_PROBLEM:_ Return the data below unaltered, but strip out the pictures.

_DATA BELOW:_
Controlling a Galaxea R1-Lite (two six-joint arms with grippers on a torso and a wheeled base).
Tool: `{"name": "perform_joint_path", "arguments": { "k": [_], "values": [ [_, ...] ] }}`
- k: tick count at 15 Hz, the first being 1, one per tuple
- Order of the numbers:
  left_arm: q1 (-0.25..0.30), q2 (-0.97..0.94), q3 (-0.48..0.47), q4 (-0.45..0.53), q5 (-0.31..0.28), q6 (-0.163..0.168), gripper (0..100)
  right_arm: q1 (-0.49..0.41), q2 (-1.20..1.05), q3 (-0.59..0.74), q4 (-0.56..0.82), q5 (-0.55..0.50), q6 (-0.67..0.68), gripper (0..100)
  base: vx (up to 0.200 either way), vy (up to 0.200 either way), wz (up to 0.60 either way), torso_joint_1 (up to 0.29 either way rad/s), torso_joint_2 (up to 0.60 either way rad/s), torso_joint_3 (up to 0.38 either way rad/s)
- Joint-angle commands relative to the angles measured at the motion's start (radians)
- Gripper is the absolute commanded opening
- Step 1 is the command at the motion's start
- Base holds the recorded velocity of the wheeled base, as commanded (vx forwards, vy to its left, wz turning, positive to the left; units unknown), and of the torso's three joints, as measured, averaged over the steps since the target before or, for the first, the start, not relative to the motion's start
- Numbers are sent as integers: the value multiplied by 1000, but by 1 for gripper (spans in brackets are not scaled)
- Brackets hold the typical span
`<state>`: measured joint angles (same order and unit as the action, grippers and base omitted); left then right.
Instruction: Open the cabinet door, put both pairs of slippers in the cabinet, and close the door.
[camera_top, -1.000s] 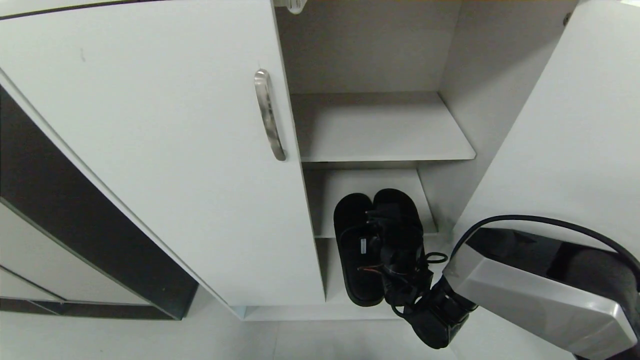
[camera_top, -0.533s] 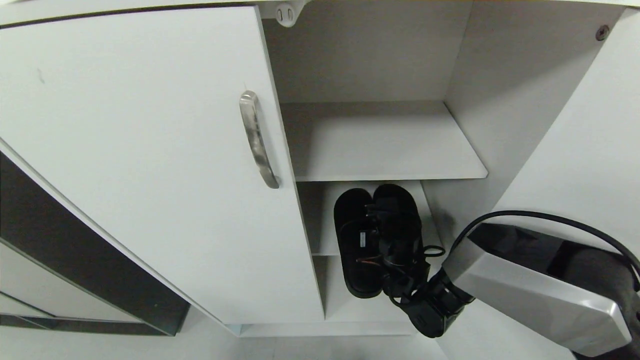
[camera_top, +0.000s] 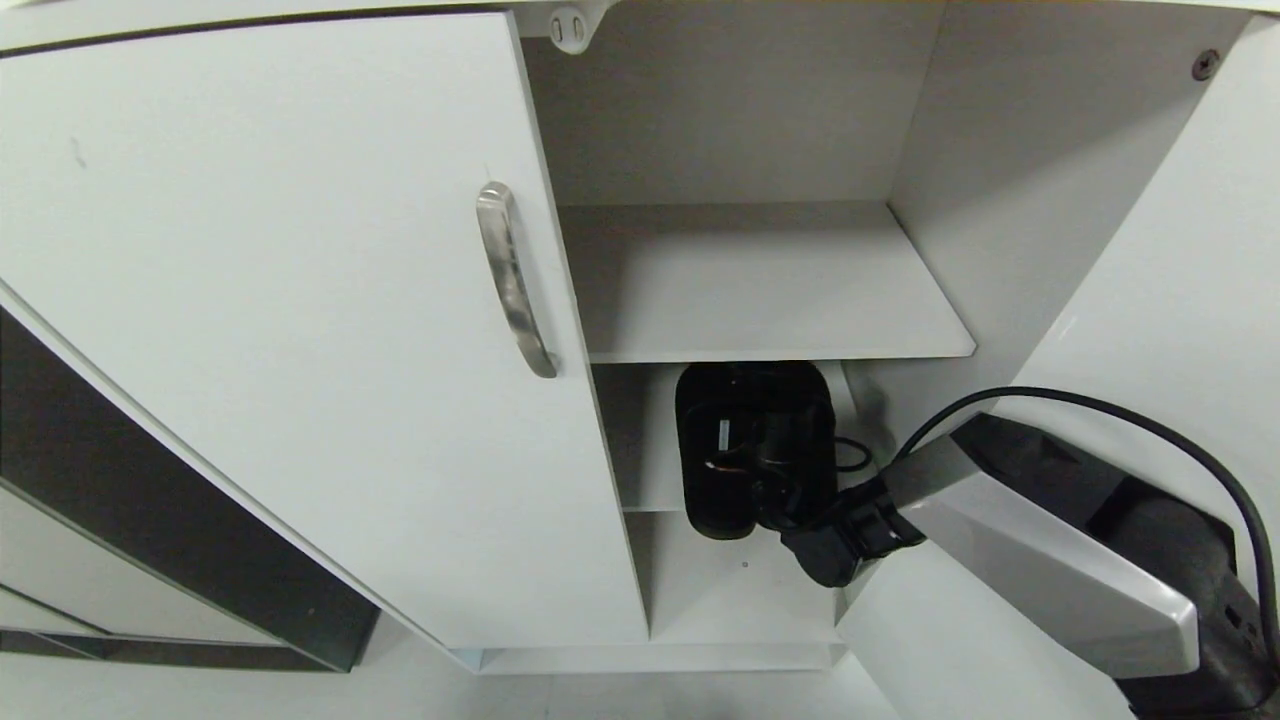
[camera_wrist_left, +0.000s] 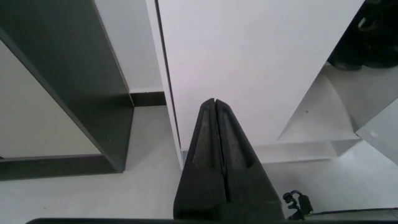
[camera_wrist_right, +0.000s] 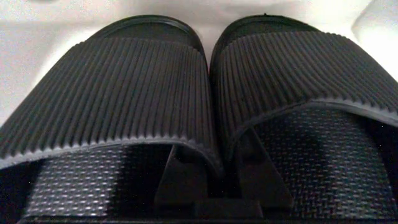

_TASK RESPONSE:_
Controlling a Galaxea R1-Lite (two six-joint arms with grippers on a torso and a wheeled base).
Tool: `{"name": "perform_joint_path", "arguments": { "k": [_], "values": [ [_, ...] ] }}`
- k: tick count at 15 Hz, the first being 1, one per tuple
- Order of the numbers:
  left_arm: q1 (-0.25..0.30), q2 (-0.97..0.94), q3 (-0.48..0.47), q4 (-0.45..0.53), q5 (-0.31..0.28), q6 (-0.163..0.168), gripper (0..100)
  right_arm: q1 (-0.49..0.41), q2 (-1.20..1.05), q3 (-0.59..0.74), q4 (-0.56..0.82), q5 (-0.55..0.50), q6 (-0.67..0.68), gripper (0..100)
  base: vx (up to 0.200 either way), vy (up to 0.200 either way), wz (up to 0.60 either way), torso_joint_1 (up to 0.29 either way rad/s), torso_joint_2 (up to 0.60 either way rad/s), torso_joint_3 (up to 0.38 either way rad/s)
- Joint-angle commands relative to the angles measured at the motion's start (radians)
- Gripper is the absolute commanded opening
- Step 1 is the command at the motion's start
- Base holds the recorded velocity of the wheeled base, as commanded (vx forwards, vy to its left, wz turning, positive to the left; units unknown), and of the torso's three joints, as measured, averaged over the steps since the target before or, for the first, the start, not relative to the motion's start
- Numbers are sent as integers: the value multiplied by 1000, but by 1 for gripper (spans in brackets are not scaled)
- Brackets hold the typical span
`<state>`: measured joint angles (same order and unit as the action, grippers and base omitted); left then right.
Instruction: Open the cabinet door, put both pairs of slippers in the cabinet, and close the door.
[camera_top, -1.000s] 
[camera_top, -0.533s] 
[camera_top, +0.000s] 
[camera_wrist_left, +0.000s] 
[camera_wrist_right, +0.000s] 

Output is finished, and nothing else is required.